## What you will do
In the material below, transcribe every line from the first through the line holding "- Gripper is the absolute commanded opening", exactly, and stop after that line.

## Source material

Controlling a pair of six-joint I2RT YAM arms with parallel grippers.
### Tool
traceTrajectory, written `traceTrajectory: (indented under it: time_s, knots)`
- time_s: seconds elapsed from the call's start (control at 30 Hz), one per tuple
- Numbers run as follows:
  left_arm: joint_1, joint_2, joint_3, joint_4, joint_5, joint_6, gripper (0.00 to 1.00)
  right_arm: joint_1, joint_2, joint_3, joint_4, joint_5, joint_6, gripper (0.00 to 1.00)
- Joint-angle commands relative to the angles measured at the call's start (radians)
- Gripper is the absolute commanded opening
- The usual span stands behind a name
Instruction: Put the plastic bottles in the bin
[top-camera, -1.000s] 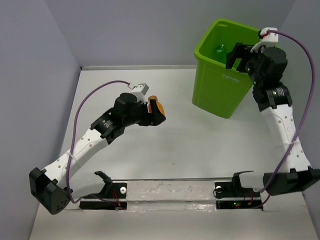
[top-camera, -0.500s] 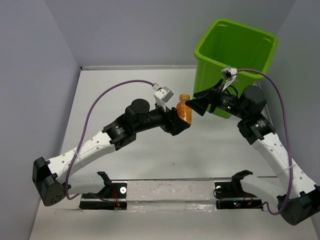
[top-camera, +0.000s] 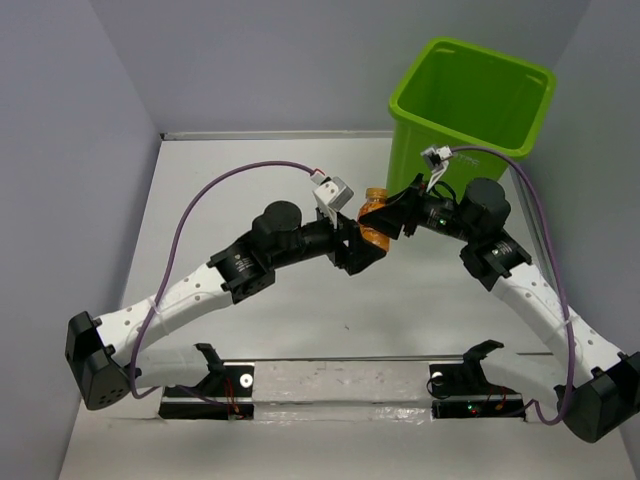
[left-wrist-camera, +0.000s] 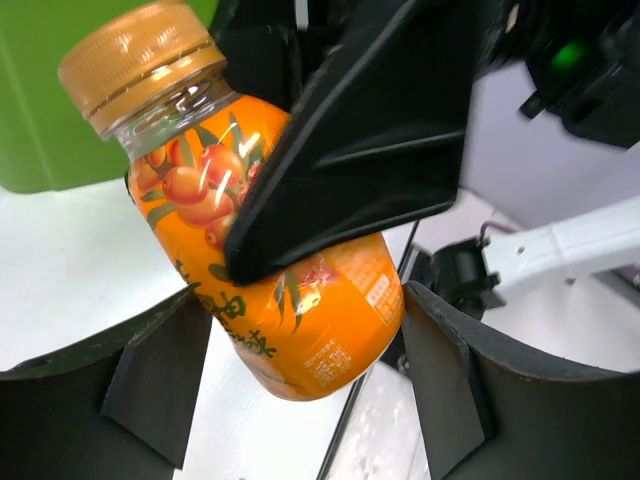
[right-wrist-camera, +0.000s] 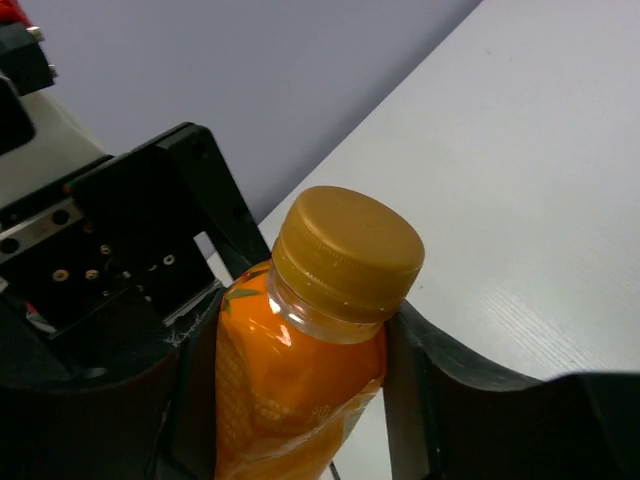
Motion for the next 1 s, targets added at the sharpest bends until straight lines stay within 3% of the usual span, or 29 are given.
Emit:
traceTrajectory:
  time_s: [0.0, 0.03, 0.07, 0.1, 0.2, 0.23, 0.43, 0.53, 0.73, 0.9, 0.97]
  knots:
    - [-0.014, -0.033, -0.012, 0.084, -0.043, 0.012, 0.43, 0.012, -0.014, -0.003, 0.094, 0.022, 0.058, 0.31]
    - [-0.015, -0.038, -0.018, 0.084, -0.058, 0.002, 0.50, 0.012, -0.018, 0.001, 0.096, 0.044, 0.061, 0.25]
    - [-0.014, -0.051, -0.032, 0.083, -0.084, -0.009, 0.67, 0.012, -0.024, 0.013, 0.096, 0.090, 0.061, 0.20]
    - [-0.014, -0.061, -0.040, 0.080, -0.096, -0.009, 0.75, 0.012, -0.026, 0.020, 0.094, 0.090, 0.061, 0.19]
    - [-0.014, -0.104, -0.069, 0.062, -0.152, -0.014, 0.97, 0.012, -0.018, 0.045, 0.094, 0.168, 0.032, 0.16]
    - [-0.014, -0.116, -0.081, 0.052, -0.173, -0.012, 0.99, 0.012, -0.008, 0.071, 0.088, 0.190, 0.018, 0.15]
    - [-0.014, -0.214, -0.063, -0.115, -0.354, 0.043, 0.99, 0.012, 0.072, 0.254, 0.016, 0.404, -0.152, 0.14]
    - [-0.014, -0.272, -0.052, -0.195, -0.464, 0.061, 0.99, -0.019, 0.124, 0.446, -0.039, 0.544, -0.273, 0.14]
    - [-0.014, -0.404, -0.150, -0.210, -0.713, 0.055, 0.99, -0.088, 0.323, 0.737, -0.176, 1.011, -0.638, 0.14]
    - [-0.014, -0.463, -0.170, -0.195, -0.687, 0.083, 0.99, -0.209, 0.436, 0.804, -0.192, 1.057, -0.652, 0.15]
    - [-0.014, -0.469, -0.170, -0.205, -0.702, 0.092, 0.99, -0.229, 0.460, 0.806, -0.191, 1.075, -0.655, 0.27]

## Output
Controlling a pair of six-joint I2RT YAM arms with parallel grippers.
### Tool
traceTrajectory, written `traceTrajectory: (indented under it: time_s, knots)`
- time_s: seconds elapsed from the call's start (control at 30 Hz), one per tuple
- Numbers run as follows:
  left_arm: joint_1, joint_2, joint_3, joint_4, joint_5, joint_6, gripper (0.00 to 1.00)
  right_arm: joint_1, joint_2, joint_3, joint_4, joint_5, joint_6, gripper (0.00 to 1.00)
- Joint-angle commands relative to the angles measured at the call's start (radians)
- Gripper is the absolute commanded opening

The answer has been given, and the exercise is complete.